L’avis de… Isabelle Tourniaire, responsable des études chez BAO France

« La résiliation annuelle assainirait la commercialisation »

le 03/10/2013 L'AGEFI Hebdo

Qu’a changé la loi Lagarde au marché de l’assurance emprunteur ?

Les consommateurs ont intégré ce libre choix de l'assurance avant la loi Lagarde de 2010 puisque l'assurance déléguée s'est développée de 2000 à 2006, en dehors de toute réglementation. Les banques ont aussi anticipé la loi en segmentant leurs tarifs dès 2007-2008 pour limiter la fuite croissante des clients. Malgré les écarts de prix significatifs, les délégations ont chuté depuis 2008 pour diverses raisons.
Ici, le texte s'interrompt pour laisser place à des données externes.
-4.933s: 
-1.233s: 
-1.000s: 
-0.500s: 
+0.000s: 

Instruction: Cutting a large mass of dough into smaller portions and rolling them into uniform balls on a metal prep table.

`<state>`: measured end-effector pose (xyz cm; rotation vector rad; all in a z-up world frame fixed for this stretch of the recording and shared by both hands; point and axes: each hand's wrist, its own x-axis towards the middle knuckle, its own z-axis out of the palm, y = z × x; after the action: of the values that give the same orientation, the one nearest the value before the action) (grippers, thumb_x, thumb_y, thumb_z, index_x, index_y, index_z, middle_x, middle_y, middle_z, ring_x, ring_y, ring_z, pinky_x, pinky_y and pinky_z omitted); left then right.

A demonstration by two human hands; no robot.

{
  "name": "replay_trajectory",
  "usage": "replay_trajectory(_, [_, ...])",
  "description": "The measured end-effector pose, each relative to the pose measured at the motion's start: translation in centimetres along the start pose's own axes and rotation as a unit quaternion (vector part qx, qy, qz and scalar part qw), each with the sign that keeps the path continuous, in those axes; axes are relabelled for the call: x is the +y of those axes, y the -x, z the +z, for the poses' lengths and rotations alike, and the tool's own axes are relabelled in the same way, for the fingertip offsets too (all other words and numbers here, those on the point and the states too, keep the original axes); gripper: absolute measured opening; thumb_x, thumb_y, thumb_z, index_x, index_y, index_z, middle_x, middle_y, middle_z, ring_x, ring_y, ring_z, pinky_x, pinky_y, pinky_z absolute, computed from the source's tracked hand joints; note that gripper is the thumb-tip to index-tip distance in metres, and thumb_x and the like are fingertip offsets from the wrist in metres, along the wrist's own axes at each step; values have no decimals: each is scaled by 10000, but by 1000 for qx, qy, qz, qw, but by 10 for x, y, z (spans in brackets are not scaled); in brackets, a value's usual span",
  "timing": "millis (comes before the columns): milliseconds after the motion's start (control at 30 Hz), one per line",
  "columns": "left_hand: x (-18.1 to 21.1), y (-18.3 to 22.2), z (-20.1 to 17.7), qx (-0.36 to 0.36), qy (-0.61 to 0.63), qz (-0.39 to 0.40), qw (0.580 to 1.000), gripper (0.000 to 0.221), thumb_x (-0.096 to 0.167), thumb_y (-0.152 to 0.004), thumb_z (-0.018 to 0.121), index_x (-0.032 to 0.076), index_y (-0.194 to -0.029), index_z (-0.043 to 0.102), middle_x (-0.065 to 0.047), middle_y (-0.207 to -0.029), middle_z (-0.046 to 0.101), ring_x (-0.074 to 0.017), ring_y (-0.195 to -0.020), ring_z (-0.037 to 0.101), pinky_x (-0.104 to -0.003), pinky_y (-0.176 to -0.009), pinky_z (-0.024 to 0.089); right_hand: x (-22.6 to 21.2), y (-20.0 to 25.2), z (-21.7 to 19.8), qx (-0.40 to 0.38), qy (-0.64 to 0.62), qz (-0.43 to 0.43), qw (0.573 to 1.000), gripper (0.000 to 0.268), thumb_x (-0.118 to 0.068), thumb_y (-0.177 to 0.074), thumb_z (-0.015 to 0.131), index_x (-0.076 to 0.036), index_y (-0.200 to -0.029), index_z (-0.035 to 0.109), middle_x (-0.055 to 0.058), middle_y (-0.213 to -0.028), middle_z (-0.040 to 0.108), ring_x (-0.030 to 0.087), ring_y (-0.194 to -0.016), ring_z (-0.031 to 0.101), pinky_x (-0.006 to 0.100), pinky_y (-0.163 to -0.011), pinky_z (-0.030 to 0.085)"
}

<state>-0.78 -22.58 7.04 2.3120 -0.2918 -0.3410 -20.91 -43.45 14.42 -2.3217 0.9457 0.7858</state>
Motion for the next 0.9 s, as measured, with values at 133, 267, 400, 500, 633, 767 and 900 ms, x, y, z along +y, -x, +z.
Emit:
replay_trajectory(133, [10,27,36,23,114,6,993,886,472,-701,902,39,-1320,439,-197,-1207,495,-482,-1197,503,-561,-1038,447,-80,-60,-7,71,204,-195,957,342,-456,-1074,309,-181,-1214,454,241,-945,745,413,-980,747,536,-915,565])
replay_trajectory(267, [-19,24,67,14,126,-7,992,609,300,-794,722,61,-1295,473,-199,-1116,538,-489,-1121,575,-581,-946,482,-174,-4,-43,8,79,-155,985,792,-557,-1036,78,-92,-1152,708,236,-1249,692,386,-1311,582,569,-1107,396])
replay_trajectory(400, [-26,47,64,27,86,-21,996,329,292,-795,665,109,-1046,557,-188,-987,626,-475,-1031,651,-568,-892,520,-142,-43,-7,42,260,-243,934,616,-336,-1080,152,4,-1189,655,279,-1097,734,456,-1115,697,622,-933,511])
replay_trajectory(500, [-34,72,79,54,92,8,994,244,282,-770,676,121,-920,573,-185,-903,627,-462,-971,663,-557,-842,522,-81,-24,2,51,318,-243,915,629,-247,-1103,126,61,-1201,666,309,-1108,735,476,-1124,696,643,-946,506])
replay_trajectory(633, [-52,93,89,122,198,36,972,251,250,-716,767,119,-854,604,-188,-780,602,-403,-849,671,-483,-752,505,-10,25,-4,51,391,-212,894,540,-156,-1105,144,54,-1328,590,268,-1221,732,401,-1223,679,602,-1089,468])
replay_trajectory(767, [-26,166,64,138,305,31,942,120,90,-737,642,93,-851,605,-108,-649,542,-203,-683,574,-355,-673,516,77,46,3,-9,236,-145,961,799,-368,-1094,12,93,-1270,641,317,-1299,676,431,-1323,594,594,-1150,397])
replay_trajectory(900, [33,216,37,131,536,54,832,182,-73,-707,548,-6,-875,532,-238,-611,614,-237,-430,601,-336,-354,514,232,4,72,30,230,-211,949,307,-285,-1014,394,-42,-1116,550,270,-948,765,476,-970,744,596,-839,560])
La contraction des crédits et le relèvement momentané des taux ont renforcé les établissements financiers dans les négociations avec les emprunteurs. La loi Lagarde a posé le libre choix d'assurance sans précision par rapport à la vente du crédit : l'assurance est exigée en amont de l'émission de l'offre de prêt, premier document contractuel engageant la banque. Avant, les emprunteurs n'ont aucun moyen de se prévaloir de la loi et sont pressés par la date de signature de la vente. Enfin, aucune sanction n’est prévue en cas d'entrave au libre choix de l’emprunteur.

Quels sont les arguments utilisés par les banques pour refuser les autres contrats ?

Les banques motivent peu leur refus par écrit mais les emprunteurs rapportent des objections souvent perçues comme des prétextes. L’équivalence de garanties nécessite une analyse globale intégrant toutes les garanties et la situation de l’emprunteur. Il est délicat pour un établissement d'assumer objectivement cette responsabilité avec sa double position de prêteur et d'intermédiaire d'assurance. Une banque avec un contrat indemnitaire limité à l'activité (indemnisation en cas d'activité professionnelle au moment du sinistre et de perte de revenus) ne devrait pas pouvoir refuser un contrat forfaitaire indemnisant dans toutes situations, sur la base de différences mineures entre les contrats.

La résiliation annuelle vous semble-t-elle une bonne solution pour ouvrir la concurrence ?

Oui, elle assainirait la commercialisation et renforcerait la qualité des assurances. Or, bien que les parlementaires aient voulu intégrer cette résiliation dans la loi bancaire puis dans la loi Hamon, le gouvernement en repousse l’adoption. Les banques, silencieuses médiatiquement, soulèvent les risques de « démutualisation » liés à plus de concurrence. Or, la résiliation réservée à l'assuré préserverait évidemment les intérêts des consommateurs les moins bien couverts ou les plus fragiles financièrement. Les établissements financiers refusent surtout de voir leurs marges se réduire peu à peu. N'oublions pas le scandale de l’assurance emprunteur au Royaume-Uni (lire l’encadré page 35) où le défaut de conseil des banques a été sévèrement sanctionné.